Mark Regev, a spokesman for Prime Minister Ehud Olmert, said diplomacy remained the correct path for now to deter Iran from developing a nuclear bomb. But he was explicit about the Israeli conclusion that Iran’s intention was military, not civilian.
“We believe that the purpose of the Iranian nuclear program is to achieve nuclear weapons,” he said. “There is no other logical explanation for the investment the Iranians have made in their nuclear program.”
Mr. Olmert, who was briefed on the new assessment in Washington last week, tried to play down the gap in judgments with the United States. “According to this report, and to the American position, it is vital to continue our efforts, with our American friends, to prevent Iran from obtaining nonconventional weapons,” he said.
The American assessment said Iran probably halted the weapons program “primarily in response to international pressure,” a judgment Israel embraced as a call for further diplomatic action.
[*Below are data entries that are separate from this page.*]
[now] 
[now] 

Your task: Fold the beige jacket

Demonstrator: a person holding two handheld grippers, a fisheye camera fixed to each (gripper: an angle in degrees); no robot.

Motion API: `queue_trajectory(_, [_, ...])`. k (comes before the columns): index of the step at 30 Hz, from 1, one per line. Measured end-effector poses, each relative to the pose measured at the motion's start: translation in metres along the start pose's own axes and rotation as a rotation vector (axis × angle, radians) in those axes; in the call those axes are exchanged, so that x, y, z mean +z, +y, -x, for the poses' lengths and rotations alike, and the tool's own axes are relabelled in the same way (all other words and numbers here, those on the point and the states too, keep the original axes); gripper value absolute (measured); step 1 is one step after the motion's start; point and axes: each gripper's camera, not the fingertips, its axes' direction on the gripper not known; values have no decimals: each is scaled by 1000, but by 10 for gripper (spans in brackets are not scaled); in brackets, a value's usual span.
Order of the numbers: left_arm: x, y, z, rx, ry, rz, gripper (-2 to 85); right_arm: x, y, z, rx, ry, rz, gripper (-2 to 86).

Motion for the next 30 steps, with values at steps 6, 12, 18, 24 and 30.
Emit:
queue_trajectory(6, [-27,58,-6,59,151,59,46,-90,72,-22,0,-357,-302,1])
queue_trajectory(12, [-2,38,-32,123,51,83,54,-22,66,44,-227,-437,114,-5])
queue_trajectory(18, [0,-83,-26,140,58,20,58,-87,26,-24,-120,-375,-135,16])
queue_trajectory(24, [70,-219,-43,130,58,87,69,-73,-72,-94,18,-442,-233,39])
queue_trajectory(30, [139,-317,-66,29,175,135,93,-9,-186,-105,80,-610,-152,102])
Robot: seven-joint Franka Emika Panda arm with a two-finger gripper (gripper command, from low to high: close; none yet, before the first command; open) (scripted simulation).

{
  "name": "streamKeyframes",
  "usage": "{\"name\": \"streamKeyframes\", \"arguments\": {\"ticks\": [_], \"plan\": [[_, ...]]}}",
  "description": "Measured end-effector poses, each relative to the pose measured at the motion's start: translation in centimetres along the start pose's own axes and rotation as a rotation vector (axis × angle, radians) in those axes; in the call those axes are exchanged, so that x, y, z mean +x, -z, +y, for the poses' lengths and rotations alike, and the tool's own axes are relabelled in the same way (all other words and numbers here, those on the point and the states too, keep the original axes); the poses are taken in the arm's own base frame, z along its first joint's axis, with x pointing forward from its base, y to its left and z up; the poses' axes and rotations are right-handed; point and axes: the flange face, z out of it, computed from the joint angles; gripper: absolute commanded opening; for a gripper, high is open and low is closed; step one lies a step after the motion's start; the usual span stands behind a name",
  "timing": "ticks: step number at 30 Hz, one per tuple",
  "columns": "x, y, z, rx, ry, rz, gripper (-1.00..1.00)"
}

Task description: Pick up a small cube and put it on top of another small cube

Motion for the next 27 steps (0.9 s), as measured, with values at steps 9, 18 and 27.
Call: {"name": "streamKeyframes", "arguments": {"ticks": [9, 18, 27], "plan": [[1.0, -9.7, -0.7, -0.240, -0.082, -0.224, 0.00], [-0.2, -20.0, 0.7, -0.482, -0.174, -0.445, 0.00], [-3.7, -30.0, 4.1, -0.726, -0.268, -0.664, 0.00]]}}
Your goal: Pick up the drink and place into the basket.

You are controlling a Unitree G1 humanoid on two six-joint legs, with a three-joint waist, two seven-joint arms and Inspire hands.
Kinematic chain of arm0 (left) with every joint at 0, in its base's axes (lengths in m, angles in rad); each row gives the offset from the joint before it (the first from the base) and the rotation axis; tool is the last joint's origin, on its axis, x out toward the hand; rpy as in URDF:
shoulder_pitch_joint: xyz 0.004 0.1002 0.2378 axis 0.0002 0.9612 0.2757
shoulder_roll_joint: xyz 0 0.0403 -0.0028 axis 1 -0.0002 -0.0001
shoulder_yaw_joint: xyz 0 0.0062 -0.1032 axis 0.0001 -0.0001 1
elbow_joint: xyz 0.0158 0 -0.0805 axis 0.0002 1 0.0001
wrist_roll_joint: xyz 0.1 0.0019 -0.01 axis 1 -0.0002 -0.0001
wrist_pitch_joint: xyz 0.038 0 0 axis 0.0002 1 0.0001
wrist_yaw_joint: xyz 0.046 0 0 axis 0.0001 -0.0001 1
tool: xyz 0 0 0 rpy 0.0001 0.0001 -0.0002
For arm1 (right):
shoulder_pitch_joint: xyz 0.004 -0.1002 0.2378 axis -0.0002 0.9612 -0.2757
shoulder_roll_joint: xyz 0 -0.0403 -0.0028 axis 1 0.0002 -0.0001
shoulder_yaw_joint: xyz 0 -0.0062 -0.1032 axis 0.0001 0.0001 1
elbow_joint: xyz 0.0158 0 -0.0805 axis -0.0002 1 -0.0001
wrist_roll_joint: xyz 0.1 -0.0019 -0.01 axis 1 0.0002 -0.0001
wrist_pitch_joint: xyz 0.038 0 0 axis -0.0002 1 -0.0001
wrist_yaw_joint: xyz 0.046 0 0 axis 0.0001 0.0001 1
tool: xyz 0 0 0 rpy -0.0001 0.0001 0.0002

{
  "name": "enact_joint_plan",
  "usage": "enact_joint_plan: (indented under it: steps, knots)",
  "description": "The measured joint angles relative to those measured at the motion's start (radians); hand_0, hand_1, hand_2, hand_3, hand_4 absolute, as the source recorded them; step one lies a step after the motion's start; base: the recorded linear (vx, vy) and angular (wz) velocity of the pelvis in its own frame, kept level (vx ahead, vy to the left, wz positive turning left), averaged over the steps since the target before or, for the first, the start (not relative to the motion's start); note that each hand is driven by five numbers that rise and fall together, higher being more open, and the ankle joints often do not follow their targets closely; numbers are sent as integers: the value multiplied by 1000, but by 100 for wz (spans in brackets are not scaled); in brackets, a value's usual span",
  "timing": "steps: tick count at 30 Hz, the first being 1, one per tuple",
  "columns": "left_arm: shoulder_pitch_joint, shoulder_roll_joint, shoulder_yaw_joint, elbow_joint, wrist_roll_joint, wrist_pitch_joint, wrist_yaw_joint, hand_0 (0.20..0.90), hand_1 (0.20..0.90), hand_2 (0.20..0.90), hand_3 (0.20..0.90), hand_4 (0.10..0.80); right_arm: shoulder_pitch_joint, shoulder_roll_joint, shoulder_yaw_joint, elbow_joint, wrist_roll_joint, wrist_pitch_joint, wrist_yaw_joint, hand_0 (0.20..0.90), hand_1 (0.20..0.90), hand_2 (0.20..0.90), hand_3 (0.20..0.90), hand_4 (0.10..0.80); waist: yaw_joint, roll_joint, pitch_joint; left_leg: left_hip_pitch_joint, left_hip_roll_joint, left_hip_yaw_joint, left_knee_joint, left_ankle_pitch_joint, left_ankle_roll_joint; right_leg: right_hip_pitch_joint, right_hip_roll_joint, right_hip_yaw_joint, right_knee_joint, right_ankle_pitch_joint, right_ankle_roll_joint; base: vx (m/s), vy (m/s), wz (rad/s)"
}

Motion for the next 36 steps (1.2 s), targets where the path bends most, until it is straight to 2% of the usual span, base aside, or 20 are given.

But Israeli experts on Iran said that the American report would make any action against Iran less likely, whether diplomatic or military, and that it would probably kill or dilute American-led efforts to pass another sanctions resolution through the United Nations Security Council.
Efraim Kam, a former Israeli military intelligence official who is now at Tel Aviv University, said the report “makes it very hard for anyone in the United States or Israel who was thinking of going for a military option.”
Mr. Kam said the American assessment surprised him. “The report says its assessment is correct for now — but it could change anytime,” he said. “Maybe the Iranians assessed that it was better for them to halt the military program and concentrate on enriching uranium,” which takes a long time, “and then go back to it.”
Efraim Halevy, a former director of Mossad, the Israeli intelligence agency, said Iran was pursing a nuclear weapon. The American report, he said, “provides no reason to say the threat is gone — it’s not.” He added, “They can stop on the edge of the project to weaponize and decide to proceed at any time.”
As for the role or weight of Israeli intelligence in the American assessments, both in 2005 and now, Mr. Halevy said no country, and especially not the United States, would rely on a foreign assessment without making its own. “No matter how close allies are, you don’t as a rule rely solely on the information of others.”